The event reported here was deliberate misdirection intended to escape the notice of the reader.
The issue isn't the freedom of the fourth estate, it isn't even advertising or opinion in the press, it is that it should be clear to the reader what is news, what is opinion and what is advertising. There already exist laws that protect this separation. The Murdoch papers have found a loophole and have deliberately exploited it to deliberately mislead their readers. It is difficult to interpret it any other way and it is this specifically which should be made illegal by clarifying existing laws to close this loophole.
@Joshi
One solution could be to make terms such as 'news' or 'current affairs' or 'journalism' protected terms.
Anybody can claim to be a "nutritionist" but only those with actual recognised qualifications may describe themselves as "dieticians".

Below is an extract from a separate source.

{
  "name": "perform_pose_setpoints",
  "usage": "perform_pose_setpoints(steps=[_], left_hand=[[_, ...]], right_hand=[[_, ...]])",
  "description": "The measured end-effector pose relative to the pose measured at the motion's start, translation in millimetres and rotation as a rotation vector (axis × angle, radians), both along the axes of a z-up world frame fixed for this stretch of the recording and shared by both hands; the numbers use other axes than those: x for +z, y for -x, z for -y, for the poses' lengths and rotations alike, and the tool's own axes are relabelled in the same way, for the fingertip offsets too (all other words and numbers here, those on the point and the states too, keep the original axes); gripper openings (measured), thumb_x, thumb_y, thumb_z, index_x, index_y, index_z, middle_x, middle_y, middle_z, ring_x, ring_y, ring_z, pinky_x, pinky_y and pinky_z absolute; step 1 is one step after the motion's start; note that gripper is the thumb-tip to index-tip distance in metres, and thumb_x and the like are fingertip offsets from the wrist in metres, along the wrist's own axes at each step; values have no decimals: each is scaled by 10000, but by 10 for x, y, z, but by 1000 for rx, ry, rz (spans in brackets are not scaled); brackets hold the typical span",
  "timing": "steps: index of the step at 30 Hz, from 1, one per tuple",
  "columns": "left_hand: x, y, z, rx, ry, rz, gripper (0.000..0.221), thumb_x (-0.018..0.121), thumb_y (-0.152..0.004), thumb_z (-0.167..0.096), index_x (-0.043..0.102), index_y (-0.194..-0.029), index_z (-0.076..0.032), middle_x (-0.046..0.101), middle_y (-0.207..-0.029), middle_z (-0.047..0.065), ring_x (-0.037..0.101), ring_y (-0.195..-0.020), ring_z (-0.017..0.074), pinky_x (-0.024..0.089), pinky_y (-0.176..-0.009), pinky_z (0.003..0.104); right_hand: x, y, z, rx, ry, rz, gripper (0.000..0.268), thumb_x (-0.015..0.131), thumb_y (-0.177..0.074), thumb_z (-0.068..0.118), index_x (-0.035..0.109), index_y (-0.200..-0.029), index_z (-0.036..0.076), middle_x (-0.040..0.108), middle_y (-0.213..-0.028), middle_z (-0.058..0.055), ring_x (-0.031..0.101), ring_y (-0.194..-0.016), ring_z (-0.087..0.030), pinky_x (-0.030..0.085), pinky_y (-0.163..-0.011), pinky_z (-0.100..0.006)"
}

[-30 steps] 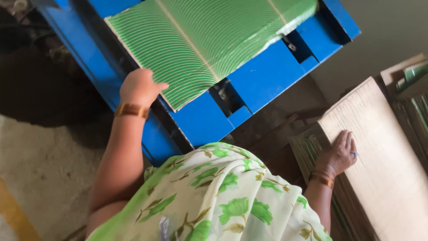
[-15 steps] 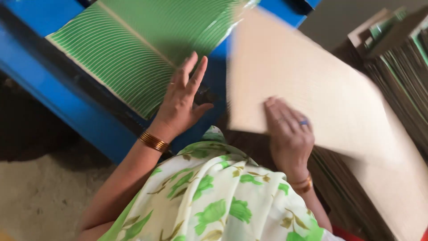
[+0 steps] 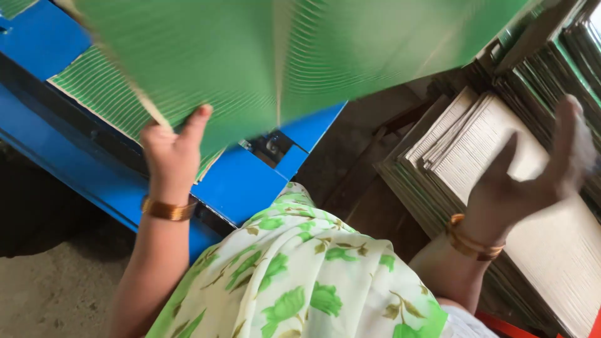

The news media could be given tax breaks under the strict condition they produce only accurate and unbiased journalism.
"Advertorials", and "puff pieces" would be banned and if a news organisation broke the rules, they would be fined heavily and lose their tax breaks.
Thoughts?
@RaymondPierreL3
It's an interesting idea, I honestly don't think there is an easy solution here though. Balancing freedom of speech with controlling false and misleading information is a supremely difficult and as yet unsolved problem.